— What the exercise asks —
Copy, from the data below, every line that has "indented" in it.

# # # # # # #

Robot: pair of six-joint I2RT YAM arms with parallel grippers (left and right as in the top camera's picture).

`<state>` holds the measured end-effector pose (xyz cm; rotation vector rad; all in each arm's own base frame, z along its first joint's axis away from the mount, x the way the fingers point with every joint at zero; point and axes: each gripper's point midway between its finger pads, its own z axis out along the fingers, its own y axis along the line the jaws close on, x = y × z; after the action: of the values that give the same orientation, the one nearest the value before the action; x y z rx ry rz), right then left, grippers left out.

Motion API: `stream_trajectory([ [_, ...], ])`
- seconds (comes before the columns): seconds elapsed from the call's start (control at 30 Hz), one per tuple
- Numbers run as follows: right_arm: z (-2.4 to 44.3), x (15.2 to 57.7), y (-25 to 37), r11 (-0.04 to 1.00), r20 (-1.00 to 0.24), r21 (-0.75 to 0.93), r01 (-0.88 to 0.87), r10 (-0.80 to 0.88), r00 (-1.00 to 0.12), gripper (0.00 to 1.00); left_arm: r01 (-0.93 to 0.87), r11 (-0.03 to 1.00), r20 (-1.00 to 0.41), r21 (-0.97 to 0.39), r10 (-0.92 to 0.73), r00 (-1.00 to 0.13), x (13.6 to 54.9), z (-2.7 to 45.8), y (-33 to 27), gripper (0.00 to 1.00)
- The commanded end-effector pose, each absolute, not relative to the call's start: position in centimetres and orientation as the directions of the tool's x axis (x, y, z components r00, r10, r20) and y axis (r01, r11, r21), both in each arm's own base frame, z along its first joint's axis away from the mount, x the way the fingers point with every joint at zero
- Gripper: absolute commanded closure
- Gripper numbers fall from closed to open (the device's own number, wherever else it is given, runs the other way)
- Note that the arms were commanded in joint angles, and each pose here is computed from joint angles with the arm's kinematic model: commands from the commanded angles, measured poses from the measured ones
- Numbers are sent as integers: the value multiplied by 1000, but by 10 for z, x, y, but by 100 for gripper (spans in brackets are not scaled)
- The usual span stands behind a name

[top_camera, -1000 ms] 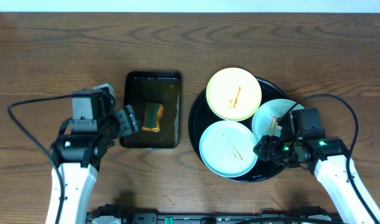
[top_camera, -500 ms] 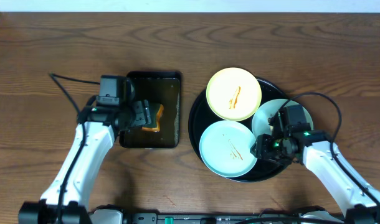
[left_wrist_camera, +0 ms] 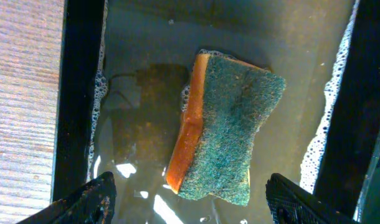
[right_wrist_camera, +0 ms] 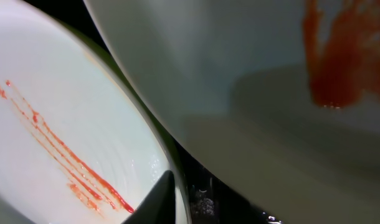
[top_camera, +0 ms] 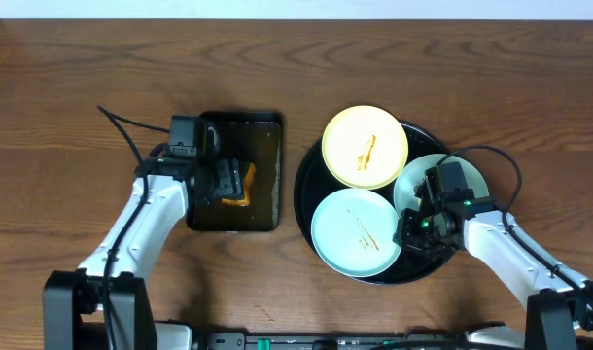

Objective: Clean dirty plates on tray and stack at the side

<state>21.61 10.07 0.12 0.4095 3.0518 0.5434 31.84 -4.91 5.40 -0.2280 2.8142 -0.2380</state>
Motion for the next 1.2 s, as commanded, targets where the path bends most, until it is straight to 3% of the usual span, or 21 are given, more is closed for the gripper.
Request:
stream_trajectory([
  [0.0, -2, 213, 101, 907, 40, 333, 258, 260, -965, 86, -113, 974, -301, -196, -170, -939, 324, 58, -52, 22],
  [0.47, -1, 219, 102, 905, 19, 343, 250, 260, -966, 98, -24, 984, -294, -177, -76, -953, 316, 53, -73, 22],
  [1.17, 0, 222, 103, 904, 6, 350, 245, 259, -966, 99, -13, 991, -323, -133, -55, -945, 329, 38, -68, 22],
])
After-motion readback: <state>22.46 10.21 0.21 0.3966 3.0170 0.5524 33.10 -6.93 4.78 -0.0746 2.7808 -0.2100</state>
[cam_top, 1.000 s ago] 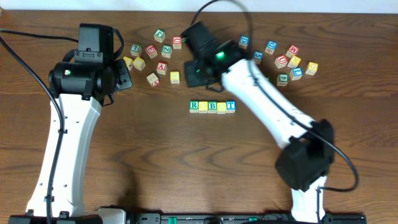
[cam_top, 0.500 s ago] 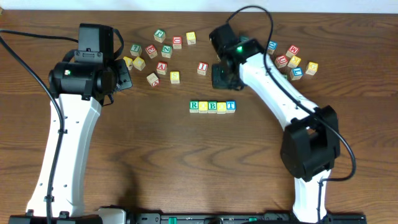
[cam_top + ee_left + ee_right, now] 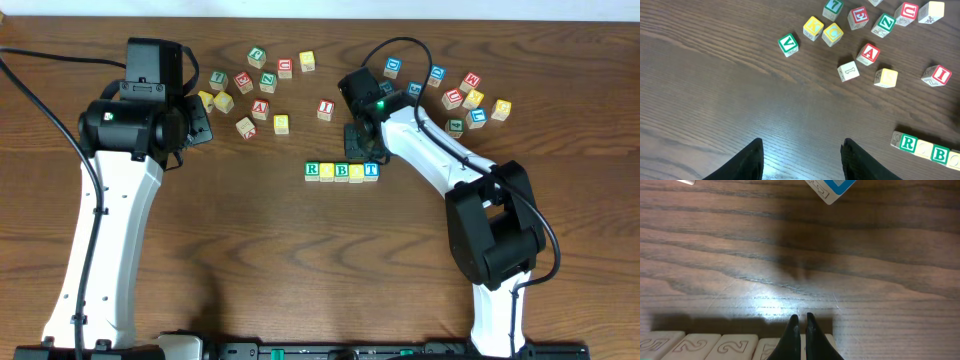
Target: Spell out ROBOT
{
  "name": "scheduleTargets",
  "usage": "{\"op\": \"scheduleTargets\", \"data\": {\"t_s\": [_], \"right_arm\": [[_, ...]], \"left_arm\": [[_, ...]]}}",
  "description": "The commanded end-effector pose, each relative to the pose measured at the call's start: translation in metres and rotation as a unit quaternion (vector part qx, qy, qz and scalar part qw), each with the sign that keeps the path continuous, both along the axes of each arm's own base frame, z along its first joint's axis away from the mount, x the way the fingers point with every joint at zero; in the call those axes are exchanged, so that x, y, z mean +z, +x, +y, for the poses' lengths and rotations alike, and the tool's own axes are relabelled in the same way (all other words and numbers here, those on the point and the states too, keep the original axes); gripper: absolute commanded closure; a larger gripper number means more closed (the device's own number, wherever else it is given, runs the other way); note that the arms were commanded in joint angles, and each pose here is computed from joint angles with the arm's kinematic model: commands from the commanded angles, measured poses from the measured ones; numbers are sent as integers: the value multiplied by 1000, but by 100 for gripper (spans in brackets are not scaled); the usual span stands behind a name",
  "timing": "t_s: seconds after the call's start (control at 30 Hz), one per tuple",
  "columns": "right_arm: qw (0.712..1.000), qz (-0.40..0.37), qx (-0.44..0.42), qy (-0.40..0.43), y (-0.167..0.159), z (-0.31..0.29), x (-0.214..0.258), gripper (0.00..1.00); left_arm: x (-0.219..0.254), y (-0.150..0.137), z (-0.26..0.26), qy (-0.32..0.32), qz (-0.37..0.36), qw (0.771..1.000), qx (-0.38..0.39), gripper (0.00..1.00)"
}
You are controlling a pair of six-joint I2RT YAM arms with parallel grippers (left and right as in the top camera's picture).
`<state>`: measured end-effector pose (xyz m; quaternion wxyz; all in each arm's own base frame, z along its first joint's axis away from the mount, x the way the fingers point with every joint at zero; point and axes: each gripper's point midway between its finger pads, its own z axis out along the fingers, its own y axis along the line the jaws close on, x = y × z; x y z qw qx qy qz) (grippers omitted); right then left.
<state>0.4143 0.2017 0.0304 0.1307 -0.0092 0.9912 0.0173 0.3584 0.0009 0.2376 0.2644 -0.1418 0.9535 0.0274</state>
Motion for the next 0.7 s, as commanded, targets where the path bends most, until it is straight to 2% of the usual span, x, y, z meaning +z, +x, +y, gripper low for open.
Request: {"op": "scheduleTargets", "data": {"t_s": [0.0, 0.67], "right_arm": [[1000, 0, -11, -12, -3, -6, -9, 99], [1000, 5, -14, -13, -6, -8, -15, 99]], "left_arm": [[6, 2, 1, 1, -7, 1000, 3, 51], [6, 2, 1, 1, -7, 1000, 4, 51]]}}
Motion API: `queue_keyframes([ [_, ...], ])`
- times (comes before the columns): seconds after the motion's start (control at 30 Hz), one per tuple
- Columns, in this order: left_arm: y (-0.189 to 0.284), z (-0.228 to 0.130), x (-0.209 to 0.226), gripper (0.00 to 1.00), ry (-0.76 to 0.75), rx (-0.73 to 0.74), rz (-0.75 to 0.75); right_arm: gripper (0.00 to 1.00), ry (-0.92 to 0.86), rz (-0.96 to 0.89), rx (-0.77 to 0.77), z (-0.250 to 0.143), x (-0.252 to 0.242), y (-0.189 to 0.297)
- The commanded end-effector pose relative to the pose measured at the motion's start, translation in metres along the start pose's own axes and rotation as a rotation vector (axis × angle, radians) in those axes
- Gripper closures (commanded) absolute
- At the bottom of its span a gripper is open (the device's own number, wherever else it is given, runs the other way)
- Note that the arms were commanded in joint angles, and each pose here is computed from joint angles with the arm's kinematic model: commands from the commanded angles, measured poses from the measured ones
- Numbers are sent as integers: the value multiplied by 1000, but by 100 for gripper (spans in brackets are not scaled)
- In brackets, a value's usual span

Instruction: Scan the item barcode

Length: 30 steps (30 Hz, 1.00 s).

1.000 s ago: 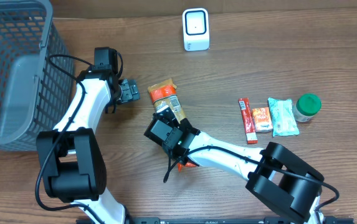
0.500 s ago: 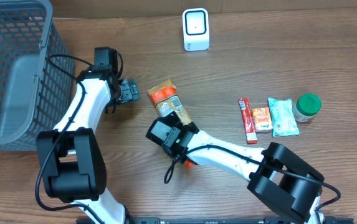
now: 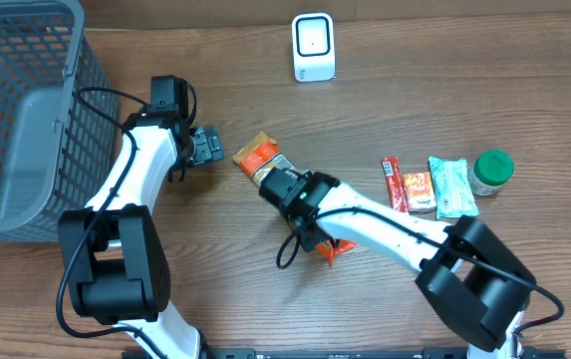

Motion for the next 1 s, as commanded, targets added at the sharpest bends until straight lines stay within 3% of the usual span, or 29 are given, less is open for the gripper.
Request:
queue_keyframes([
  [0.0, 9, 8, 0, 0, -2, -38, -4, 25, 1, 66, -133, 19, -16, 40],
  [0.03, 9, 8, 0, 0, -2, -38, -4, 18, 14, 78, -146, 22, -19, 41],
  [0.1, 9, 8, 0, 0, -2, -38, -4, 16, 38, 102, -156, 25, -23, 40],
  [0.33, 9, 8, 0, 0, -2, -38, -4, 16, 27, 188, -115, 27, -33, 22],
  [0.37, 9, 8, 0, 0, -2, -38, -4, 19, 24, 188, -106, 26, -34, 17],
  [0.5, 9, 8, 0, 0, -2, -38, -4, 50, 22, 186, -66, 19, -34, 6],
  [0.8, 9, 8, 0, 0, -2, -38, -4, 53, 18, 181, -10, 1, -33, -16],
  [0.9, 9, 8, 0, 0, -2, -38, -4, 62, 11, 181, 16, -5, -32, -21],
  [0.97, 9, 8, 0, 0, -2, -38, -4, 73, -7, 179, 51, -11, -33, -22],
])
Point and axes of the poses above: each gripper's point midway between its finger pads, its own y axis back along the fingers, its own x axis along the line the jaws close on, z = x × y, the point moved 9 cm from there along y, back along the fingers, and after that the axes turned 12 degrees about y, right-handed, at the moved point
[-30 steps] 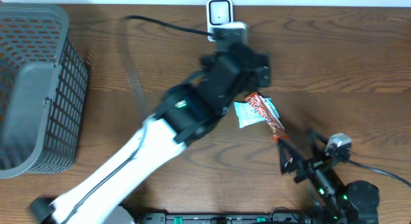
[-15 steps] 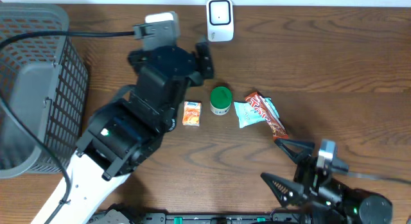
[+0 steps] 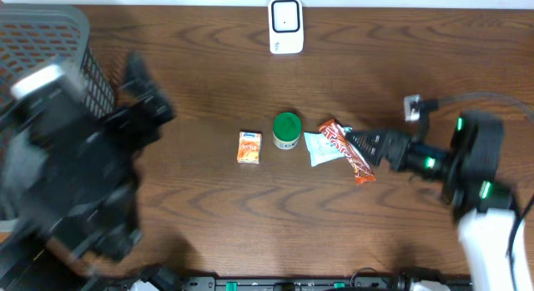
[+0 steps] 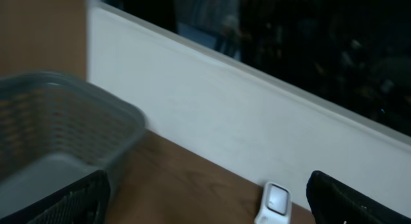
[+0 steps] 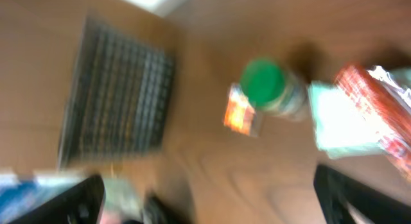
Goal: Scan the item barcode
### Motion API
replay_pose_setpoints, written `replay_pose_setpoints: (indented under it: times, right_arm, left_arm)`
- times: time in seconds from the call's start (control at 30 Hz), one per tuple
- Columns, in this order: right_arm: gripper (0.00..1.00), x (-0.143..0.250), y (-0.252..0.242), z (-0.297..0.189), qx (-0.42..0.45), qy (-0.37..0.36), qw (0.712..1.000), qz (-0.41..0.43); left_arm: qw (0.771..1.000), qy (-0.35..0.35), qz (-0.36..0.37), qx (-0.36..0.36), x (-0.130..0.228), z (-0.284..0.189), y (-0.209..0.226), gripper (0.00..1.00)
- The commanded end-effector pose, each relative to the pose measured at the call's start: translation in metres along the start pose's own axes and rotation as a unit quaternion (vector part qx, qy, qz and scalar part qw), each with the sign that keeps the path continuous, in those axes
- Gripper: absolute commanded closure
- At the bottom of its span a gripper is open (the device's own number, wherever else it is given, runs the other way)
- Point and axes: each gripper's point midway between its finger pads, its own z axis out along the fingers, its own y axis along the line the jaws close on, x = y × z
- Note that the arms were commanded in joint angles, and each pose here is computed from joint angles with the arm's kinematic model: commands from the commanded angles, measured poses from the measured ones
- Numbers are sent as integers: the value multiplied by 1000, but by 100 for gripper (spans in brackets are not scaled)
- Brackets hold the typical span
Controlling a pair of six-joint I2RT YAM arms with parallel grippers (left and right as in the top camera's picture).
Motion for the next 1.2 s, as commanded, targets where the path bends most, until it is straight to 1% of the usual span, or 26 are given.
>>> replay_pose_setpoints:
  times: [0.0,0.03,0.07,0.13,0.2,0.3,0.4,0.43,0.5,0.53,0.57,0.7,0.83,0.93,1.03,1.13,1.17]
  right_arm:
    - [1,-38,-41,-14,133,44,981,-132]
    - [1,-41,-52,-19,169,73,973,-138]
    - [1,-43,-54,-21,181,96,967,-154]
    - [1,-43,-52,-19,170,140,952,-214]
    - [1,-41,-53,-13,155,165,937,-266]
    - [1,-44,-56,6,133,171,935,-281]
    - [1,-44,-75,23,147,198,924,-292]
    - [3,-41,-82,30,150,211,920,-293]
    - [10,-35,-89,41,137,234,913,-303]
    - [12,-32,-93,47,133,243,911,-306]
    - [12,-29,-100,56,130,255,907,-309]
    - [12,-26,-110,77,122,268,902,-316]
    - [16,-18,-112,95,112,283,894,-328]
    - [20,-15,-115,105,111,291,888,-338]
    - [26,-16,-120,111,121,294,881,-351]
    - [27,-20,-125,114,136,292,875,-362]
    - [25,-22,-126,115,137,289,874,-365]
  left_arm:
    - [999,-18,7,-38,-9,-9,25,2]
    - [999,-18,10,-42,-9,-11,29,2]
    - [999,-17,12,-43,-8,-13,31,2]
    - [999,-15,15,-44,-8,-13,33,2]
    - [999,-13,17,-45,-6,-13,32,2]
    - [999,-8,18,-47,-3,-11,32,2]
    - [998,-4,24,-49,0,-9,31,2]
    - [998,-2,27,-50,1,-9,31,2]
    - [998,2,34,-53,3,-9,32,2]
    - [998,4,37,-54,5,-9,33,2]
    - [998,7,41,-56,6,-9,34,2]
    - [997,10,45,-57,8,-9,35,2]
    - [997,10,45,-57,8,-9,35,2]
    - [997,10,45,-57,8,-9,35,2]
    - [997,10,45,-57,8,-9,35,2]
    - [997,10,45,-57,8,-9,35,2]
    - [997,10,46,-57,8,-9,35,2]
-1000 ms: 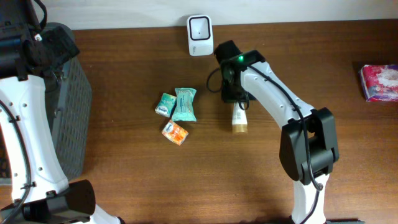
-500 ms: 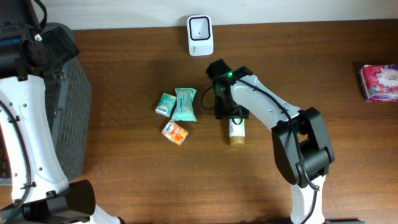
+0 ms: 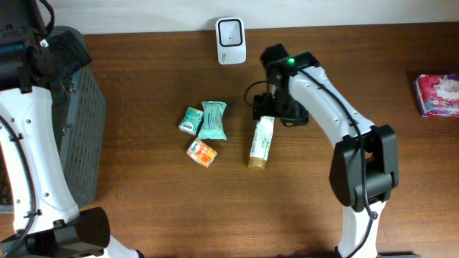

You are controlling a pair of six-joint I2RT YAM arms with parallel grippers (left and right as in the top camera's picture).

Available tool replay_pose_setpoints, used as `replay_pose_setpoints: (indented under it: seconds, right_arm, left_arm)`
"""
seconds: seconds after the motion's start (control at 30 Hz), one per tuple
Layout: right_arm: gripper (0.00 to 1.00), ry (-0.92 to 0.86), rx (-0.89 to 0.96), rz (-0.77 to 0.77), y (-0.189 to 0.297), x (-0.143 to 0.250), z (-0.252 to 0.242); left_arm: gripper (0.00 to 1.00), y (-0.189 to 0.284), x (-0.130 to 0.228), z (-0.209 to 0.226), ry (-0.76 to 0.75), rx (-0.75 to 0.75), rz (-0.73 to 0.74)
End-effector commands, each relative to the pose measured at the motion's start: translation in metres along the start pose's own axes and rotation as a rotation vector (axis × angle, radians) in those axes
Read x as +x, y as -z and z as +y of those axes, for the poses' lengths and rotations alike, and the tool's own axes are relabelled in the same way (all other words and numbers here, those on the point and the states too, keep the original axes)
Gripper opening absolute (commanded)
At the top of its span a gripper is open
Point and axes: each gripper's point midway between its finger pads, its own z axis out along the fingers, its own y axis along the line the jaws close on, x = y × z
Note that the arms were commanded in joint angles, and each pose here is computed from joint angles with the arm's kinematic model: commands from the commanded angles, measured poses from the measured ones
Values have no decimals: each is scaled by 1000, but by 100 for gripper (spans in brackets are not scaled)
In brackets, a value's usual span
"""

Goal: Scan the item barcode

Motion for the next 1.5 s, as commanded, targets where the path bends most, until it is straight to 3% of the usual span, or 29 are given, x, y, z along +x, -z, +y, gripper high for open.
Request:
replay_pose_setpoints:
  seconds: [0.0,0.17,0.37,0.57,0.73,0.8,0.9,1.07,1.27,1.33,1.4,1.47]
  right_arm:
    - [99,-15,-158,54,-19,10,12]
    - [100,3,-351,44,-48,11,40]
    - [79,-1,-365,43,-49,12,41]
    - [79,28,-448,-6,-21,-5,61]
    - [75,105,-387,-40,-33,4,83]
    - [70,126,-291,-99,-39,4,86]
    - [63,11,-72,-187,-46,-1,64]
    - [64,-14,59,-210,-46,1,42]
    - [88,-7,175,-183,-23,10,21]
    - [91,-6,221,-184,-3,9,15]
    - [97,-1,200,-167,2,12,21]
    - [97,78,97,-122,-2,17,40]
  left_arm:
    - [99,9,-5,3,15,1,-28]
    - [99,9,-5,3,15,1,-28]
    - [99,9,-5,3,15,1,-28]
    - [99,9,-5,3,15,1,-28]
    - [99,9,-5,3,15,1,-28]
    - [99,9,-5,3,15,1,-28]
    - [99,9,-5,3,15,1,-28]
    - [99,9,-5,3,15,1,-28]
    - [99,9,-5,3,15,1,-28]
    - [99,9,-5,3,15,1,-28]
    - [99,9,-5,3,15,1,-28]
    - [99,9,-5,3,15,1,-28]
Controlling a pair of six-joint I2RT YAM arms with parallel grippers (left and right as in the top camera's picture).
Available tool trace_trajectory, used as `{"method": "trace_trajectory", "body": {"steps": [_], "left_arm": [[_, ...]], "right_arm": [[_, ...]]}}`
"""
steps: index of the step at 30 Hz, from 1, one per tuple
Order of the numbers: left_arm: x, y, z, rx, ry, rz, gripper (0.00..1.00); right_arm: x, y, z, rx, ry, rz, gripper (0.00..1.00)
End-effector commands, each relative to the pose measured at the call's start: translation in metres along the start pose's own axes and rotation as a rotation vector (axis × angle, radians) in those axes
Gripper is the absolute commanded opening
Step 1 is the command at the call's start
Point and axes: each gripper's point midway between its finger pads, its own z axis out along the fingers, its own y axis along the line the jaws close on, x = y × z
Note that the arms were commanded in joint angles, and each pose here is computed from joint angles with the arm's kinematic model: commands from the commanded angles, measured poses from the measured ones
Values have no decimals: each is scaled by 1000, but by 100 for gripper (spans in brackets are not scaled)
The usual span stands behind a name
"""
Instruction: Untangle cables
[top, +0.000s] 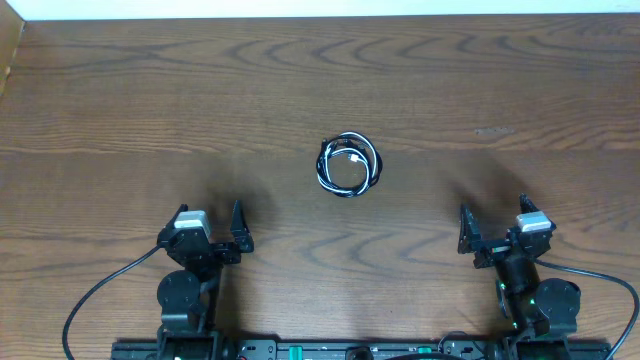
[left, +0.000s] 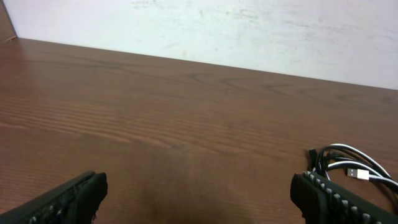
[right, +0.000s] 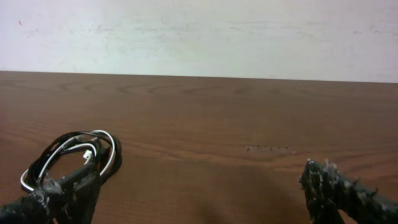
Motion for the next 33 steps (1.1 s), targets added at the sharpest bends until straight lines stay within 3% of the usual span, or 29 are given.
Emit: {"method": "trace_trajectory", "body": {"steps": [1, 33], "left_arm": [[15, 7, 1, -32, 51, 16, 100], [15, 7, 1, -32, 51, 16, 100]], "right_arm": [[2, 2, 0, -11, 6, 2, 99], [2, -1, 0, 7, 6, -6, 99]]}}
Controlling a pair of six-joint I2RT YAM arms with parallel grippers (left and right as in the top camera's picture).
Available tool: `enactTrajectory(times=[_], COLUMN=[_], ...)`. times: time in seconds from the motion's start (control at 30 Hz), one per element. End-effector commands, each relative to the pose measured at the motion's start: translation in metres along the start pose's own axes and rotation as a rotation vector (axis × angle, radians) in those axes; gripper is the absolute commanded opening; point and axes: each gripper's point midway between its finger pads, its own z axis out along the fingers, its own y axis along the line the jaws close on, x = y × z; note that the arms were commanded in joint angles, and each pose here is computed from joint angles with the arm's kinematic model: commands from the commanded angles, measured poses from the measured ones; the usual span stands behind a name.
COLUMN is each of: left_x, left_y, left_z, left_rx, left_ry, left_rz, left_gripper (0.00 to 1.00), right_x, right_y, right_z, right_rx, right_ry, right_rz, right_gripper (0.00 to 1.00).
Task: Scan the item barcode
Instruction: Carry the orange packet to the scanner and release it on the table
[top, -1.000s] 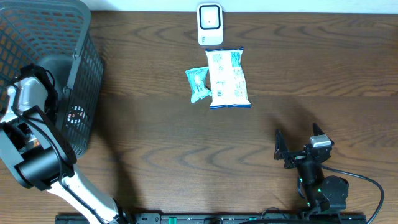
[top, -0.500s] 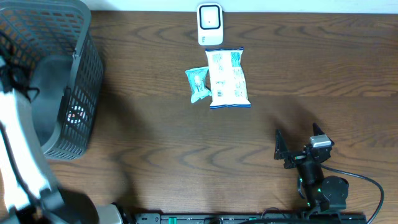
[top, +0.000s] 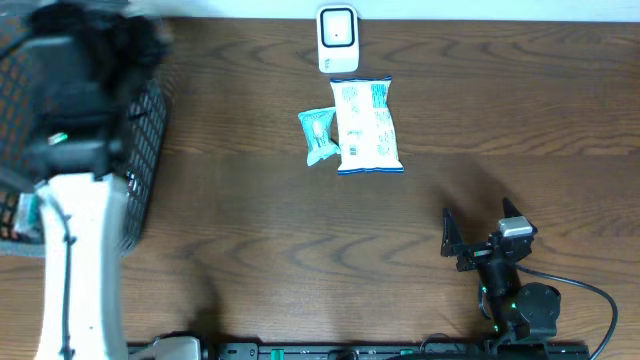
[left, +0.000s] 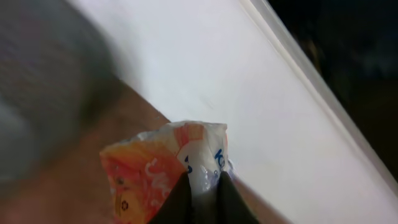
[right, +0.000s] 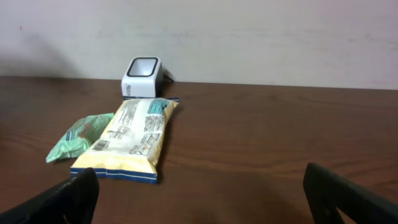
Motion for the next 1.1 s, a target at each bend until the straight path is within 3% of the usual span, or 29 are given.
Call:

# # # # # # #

— Reply —
replay_pose_setpoints, written `replay_pose_setpoints: (indented under it: times, right_arm, left_arm)`
Available tool replay_pose_setpoints, used as `replay_pose_setpoints: (indented under it: seconds, right_arm, left_arm)`

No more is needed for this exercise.